_Source data:_
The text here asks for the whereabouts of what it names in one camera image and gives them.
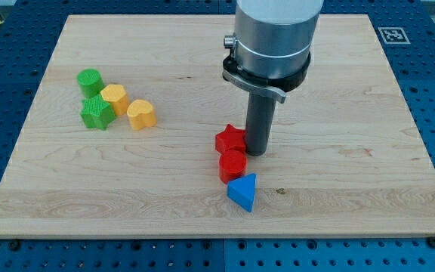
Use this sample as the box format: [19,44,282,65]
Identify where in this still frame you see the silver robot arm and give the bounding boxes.
[223,0,324,104]

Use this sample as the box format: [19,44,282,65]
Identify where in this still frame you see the red star block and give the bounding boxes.
[215,124,246,153]

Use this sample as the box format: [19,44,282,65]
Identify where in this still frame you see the red cylinder block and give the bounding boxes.
[219,150,247,184]

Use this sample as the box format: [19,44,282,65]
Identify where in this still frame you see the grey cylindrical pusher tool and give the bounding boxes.
[245,94,276,156]

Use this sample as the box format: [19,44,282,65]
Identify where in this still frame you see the blue triangle block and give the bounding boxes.
[227,173,257,212]

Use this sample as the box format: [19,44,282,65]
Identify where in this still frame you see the yellow heart block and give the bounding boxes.
[127,99,157,131]

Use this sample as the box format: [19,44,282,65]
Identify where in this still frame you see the wooden board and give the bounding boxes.
[0,15,435,240]

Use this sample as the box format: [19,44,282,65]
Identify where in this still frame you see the yellow hexagon block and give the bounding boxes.
[100,84,130,116]

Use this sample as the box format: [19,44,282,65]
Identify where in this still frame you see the green star block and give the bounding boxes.
[80,94,116,130]

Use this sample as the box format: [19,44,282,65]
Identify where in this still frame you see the green cylinder block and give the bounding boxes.
[76,68,104,98]

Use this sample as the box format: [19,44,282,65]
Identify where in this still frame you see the white fiducial marker tag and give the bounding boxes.
[378,26,410,45]

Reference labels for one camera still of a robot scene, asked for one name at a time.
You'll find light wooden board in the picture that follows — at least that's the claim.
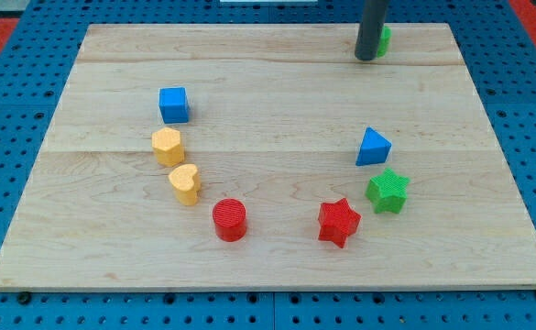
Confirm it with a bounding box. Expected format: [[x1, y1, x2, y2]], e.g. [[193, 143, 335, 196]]
[[0, 23, 536, 292]]

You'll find red star block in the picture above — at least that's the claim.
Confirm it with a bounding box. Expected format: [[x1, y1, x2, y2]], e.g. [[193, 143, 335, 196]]
[[318, 198, 361, 248]]

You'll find yellow heart block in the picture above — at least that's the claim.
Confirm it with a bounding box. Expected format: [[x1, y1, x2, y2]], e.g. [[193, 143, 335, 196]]
[[168, 164, 201, 206]]

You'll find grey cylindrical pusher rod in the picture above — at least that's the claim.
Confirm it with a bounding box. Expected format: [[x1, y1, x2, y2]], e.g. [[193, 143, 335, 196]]
[[355, 0, 389, 61]]

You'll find blue cube block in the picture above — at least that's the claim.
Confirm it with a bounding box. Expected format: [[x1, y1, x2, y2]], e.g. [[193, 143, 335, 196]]
[[159, 86, 190, 124]]

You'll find green circle block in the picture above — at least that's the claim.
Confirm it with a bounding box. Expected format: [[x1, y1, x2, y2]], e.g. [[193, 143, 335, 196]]
[[377, 26, 392, 58]]

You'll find blue triangle block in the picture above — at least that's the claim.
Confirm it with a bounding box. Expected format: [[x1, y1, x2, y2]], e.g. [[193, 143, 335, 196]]
[[356, 126, 392, 166]]

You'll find red cylinder block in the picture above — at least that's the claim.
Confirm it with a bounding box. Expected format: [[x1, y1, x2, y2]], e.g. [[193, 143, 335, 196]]
[[212, 198, 247, 242]]

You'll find yellow hexagon block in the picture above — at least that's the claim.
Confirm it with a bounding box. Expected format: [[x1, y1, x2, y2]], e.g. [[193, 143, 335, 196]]
[[151, 127, 185, 167]]

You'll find green star block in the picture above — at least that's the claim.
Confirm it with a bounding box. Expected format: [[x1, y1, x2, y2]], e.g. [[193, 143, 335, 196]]
[[365, 168, 410, 214]]

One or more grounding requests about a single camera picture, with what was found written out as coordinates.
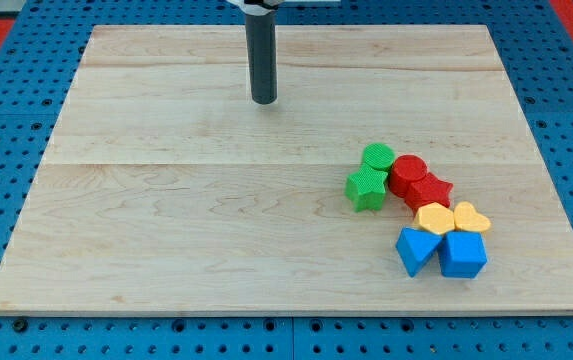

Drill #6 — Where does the green cylinder block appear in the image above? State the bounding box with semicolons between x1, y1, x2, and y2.
362;143;396;172

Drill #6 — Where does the light wooden board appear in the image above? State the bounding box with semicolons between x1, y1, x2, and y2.
0;25;573;317

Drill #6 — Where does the red cylinder block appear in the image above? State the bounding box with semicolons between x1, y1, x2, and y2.
388;154;428;198

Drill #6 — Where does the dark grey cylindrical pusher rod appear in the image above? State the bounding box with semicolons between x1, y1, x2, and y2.
245;12;277;105

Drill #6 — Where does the blue cube block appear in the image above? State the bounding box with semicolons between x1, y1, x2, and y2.
438;231;487;279

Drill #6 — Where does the yellow pentagon block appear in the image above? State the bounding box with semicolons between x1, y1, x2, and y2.
413;202;455;235

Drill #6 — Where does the green star block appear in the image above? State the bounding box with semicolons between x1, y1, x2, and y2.
345;164;388;212

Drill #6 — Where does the yellow heart block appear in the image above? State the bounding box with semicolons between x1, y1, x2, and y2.
454;201;492;233

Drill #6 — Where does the red star block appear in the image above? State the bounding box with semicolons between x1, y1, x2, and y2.
404;173;454;212

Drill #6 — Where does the blue triangle block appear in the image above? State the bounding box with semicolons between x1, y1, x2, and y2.
395;227;442;277

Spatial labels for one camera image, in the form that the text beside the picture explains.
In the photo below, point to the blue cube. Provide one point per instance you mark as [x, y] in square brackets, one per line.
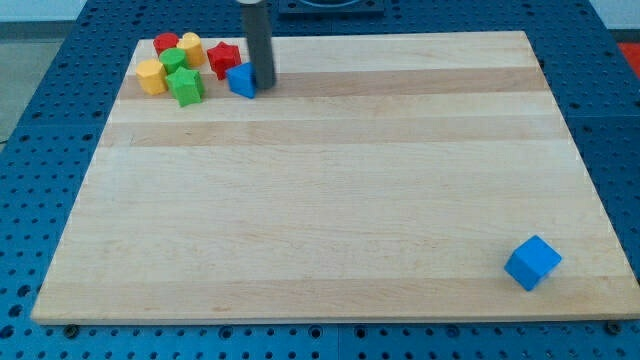
[532, 262]

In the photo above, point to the wooden board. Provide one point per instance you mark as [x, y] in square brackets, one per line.
[385, 178]

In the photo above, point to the blue triangular block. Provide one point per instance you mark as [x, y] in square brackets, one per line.
[241, 80]

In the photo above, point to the red star block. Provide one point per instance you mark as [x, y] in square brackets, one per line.
[222, 57]

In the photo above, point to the green star block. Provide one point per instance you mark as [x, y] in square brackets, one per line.
[186, 86]

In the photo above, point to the yellow heart block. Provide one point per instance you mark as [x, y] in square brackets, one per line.
[191, 44]

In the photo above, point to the green cylinder block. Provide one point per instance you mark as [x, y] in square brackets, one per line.
[172, 59]

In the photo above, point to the yellow hexagon block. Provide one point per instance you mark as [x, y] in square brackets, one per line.
[151, 76]

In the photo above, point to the red cylinder block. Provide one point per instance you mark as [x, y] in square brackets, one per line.
[164, 41]

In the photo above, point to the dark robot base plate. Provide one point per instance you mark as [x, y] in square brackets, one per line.
[333, 7]

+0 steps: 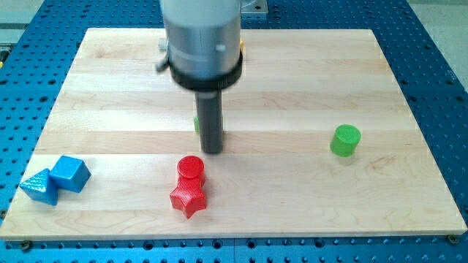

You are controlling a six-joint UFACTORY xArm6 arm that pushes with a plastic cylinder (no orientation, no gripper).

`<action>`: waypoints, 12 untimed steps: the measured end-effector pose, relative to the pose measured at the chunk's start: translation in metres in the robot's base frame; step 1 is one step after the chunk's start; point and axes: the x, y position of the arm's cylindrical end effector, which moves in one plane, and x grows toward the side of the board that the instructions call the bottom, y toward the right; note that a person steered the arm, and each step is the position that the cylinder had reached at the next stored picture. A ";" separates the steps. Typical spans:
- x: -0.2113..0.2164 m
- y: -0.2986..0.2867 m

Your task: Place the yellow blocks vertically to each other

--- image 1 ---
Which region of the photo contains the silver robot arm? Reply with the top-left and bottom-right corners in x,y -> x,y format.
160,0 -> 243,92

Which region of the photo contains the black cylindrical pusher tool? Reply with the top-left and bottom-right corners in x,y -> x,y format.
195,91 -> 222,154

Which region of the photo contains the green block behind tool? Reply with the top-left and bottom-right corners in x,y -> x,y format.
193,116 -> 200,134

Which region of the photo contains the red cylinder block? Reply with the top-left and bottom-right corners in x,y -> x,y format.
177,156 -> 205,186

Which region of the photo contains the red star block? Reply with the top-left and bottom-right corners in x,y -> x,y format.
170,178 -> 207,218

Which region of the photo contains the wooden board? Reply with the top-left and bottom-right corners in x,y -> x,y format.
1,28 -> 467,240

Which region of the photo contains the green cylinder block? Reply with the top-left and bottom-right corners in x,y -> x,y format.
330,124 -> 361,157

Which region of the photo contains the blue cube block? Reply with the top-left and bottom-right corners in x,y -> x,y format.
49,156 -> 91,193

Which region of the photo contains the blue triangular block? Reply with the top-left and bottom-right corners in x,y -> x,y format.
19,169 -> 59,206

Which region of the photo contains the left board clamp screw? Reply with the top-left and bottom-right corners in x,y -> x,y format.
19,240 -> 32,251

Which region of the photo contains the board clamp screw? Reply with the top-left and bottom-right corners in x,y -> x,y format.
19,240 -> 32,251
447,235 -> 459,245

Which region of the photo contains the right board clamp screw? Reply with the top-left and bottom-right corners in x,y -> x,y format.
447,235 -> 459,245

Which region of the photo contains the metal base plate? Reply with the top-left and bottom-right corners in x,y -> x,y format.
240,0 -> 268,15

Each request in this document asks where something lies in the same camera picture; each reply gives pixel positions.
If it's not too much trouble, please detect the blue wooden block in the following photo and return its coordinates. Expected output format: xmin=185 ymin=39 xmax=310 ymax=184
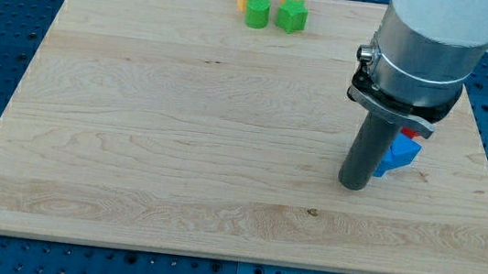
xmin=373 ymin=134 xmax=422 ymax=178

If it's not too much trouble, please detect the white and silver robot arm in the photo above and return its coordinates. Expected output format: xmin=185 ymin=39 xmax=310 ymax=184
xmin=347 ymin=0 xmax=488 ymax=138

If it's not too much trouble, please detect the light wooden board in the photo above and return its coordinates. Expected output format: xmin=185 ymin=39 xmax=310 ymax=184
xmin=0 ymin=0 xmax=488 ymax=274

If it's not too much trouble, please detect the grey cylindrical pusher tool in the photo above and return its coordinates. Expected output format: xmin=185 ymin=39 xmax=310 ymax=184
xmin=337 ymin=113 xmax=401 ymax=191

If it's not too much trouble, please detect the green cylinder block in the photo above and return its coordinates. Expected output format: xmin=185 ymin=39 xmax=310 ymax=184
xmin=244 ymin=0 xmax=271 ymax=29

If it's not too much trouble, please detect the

_Exercise brief:_ Gather each line of the listing containing the word "labels" and show it.

_Exercise answer:_
Reference labels for one camera still of a robot scene, asked for one name at a time.
Spatial labels for one camera image, in the form that the text beside the picture explains.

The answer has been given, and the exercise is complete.